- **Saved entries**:

====================

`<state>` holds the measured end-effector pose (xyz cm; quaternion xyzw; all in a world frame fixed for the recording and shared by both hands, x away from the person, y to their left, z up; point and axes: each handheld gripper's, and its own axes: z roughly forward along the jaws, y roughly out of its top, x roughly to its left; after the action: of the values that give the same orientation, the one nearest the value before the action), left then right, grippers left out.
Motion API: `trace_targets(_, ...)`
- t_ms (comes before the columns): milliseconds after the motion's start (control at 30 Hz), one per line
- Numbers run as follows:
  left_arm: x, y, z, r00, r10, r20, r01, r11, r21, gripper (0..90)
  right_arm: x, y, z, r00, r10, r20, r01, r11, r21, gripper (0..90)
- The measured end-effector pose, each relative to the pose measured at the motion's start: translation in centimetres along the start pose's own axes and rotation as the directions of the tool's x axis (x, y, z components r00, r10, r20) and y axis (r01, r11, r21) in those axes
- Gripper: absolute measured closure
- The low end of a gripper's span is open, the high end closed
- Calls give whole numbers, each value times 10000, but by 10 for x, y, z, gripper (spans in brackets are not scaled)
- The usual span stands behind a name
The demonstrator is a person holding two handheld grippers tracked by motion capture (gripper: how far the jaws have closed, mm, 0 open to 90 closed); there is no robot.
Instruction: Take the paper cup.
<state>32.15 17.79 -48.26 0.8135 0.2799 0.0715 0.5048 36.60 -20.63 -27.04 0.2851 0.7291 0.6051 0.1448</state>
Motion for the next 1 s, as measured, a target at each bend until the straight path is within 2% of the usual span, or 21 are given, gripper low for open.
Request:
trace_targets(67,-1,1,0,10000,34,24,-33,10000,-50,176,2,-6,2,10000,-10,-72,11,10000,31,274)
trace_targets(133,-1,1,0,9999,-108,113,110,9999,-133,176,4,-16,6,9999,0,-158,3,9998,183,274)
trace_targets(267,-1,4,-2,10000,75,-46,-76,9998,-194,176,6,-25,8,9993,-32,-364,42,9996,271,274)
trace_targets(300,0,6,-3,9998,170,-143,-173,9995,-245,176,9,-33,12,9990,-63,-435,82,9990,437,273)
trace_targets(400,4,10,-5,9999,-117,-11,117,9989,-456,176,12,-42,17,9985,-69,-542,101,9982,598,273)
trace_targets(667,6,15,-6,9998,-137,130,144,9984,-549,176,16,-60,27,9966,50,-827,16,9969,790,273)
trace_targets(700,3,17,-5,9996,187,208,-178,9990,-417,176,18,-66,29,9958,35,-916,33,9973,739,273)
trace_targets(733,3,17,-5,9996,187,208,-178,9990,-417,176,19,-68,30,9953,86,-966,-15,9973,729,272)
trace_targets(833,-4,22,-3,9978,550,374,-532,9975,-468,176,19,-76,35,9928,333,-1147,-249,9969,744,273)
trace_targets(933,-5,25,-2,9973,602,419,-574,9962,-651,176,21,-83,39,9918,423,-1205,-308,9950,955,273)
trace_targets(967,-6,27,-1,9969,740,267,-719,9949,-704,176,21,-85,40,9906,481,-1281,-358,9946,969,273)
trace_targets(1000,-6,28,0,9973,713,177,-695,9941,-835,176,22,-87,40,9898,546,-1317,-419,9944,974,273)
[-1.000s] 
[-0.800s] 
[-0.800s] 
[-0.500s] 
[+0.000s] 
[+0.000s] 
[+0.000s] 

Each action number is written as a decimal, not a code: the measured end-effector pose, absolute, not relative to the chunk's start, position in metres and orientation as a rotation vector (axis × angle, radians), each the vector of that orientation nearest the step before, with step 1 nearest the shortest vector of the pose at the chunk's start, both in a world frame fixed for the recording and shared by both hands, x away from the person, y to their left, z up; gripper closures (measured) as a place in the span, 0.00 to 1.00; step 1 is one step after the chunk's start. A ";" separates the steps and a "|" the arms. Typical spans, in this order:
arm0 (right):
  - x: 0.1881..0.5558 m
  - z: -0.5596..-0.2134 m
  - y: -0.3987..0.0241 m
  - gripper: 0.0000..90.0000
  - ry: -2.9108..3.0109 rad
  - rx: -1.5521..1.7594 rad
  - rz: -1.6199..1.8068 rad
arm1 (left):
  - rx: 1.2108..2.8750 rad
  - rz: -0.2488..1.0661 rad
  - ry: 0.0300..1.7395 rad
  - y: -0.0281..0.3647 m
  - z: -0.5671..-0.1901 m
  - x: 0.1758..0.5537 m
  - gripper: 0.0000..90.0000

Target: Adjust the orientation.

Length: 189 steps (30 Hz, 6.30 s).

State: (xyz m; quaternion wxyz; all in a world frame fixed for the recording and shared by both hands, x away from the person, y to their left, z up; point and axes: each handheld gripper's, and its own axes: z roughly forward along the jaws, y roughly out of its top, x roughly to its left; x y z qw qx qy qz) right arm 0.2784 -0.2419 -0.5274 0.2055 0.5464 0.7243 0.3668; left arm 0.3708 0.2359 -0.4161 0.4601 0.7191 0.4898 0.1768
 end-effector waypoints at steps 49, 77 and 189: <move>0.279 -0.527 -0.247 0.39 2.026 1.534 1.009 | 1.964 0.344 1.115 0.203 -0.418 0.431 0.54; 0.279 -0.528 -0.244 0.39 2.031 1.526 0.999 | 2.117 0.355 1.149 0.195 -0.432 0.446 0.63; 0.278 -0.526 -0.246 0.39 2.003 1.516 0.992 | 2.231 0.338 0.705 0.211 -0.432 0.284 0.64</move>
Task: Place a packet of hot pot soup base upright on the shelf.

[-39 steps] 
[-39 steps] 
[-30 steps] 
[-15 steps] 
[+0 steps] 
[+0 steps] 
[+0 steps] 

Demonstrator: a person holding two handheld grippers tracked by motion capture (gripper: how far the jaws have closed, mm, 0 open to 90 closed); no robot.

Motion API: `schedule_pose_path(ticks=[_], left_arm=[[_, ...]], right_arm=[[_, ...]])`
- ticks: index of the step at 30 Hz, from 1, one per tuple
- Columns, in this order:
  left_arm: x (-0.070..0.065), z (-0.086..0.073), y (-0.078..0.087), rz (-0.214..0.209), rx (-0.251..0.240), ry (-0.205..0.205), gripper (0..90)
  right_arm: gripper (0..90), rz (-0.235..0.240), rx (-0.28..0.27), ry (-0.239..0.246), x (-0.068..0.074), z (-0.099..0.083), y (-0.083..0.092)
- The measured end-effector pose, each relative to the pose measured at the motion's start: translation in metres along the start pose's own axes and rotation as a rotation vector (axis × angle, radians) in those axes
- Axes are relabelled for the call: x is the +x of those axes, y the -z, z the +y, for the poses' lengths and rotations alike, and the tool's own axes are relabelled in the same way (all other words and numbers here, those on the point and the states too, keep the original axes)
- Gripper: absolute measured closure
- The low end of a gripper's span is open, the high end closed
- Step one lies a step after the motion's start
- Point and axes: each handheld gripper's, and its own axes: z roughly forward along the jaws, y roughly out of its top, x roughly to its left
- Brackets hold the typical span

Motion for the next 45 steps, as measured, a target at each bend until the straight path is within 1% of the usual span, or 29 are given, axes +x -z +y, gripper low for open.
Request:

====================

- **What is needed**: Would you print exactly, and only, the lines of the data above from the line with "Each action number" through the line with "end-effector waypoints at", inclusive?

- **Completed exercise**:
Each action number is written as a decimal, not a code: the measured end-effector pose, absolute, not relative to the chunk's start, position in metres and orientation as a rotation vector (axis × angle, radians), each the vector of that orientation nearest the step before, with step 1 nearest the shortest vector of the pose at the chunk's start, both in a world frame fixed for the recording and shared by both hands, x away from the person, y to their left, z up; gripper closures (measured) as a place in the span, 0.00 to 1.00; step 1 is one step after the chunk's start. A ";" separates the steps and a "|" the arms. Typical spans, in this order:
arm0 (right):
  - x: 0.1881..0.5558 m
  - z: -0.5596..-0.2134 m
  - y: -0.3987..0.0241 m
  - gripper: 0.0000..90.0000
  - ry: -2.9108..3.0109 rad
  - rx: -1.5521..1.7594 rad
  - rz: -1.6199..1.8068 rad
arm1 (left):
  - rx: 1.2108..2.8750 rad
  - rz: -0.2488..1.0661 rad
  - ry: 0.0300..1.7395 rad
  - y: -0.0281..0.3647 m
  - z: -0.5671..-0.1901 m
  - x: 0.1758..0.5537 m
  - gripper: 0.0000..90.0000

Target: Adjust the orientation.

Length: 189 steps (30 Hz, 6.30 s).

State: (xyz m; quaternion wxyz; all in a world frame fixed for the recording and shared by both hands, x away from the person, y to their left, z up; point and axes: each handheld gripper's, and its own axes: z roughly forward along the jaws, y roughly out of its top, x roughly to its left; x y z qw qx qy qz) right arm 0.2784 -0.2419 -0.5274 0.2055 0.5464 0.7243 0.3668; left arm 0.3708 0.2359 -0.4161 0.4601 0.7191 0.4898 0.1768
 end-effector waypoints at steps 49, 77 and 189: <move>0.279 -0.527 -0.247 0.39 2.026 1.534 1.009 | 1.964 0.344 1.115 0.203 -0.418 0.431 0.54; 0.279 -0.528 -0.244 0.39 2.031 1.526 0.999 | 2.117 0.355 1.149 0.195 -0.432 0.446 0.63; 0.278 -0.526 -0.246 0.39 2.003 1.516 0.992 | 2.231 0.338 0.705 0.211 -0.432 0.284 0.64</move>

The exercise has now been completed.